◆ What the exercise asks
Those lines of the data that hold the word "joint" are to be copied out.

---+---

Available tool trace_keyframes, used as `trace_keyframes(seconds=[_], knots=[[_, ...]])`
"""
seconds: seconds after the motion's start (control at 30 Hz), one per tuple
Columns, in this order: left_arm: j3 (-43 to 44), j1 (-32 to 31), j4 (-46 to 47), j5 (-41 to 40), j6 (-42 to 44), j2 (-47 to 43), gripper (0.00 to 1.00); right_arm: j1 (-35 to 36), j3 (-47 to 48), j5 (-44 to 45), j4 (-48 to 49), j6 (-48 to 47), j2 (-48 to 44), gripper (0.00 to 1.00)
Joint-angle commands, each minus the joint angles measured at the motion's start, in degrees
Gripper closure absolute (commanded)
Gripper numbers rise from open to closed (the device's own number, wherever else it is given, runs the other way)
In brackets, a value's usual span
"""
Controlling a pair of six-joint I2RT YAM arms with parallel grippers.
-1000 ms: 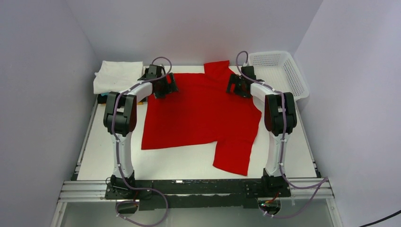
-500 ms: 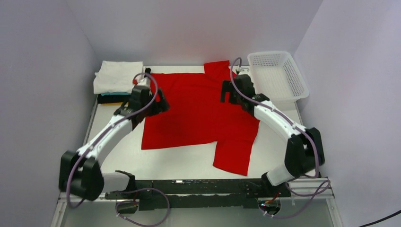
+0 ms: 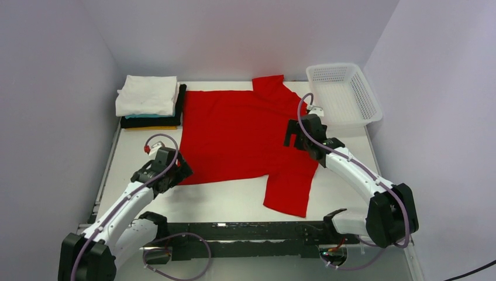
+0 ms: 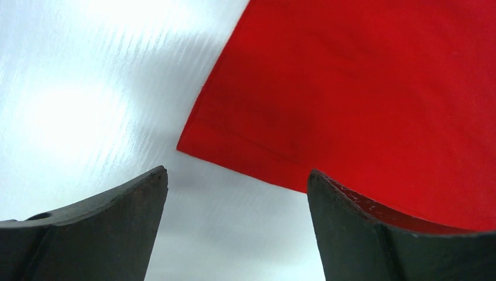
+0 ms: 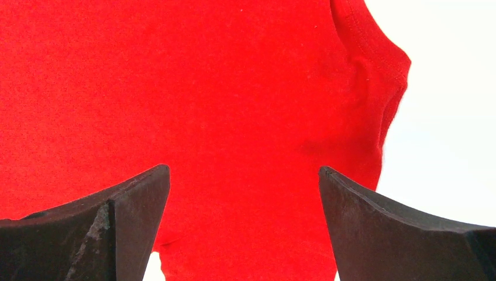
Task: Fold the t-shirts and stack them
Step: Grab the side of the flattened tshirt closest away from the robot with both arms
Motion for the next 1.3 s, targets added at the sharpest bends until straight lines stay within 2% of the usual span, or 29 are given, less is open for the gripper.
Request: trace_keyframes(seconds=[0.0,0.17,0.3,0.4,0.53,0.67,0.73,0.8,0.87,1.0,1.1,1.27], knots=[[1.0,0.1,-1.7,-2.2,-2.6,4.9,0.12,0.0,-0.2,1.1,-0.8,0.5,-0.7,0.0],[1.3,0.2,-1.5,-3.5,-2.9,9.0,0.23,0.0,-0.6,1.7,-1.1,0.2,-0.2,0.0],[-0.4,0.5,1.7,-4.2,-4.0,10.4,0.26,0.0,-0.5,1.5,-1.5,0.1,-0.2,0.0],[-1.4,1.0,5.8,-2.7,-4.0,11.5,0.34,0.0,-0.9,1.2,-1.3,0.3,-0.4,0.0],[-0.9,1.2,6.4,-2.0,-3.7,13.8,0.43,0.0,-0.9,1.9,-2.2,0.3,-0.1,0.0],[-1.4,1.2,7.6,-1.5,-3.9,15.7,0.47,0.0,-1.0,3.0,-2.8,0.7,0.2,0.0],[-1.4,1.6,8.2,-1.4,-3.8,16.7,0.56,0.0,-0.8,3.0,-3.0,0.8,0.4,0.0],[-1.2,1.8,8.9,-0.8,-3.4,17.6,0.58,-0.1,-0.6,3.1,-3.3,0.8,0.3,0.0],[-0.9,1.8,8.9,-0.6,-3.1,18.3,0.66,0.1,-0.5,3.4,-3.8,1.0,0.2,0.0],[-0.6,2.0,8.1,-1.1,-3.3,18.4,0.99,0.0,-0.3,3.2,-6.2,1.0,-1.0,0.0],[-0.7,2.0,8.6,-0.8,-2.9,17.5,1.0,0.0,0.9,1.8,-11.9,2.3,-1.9,0.0],[-1.0,2.0,9.4,0.1,-1.9,16.4,1.0,2.9,-0.6,-7.3,-22.3,0.8,-3.5,0.03]])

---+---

◆ Output for this exercise
Joint-angle commands, each minus the joint angles measured at the motion's start, in degrees
Controlling a pair of six-joint I2RT YAM arms with parallel grippers.

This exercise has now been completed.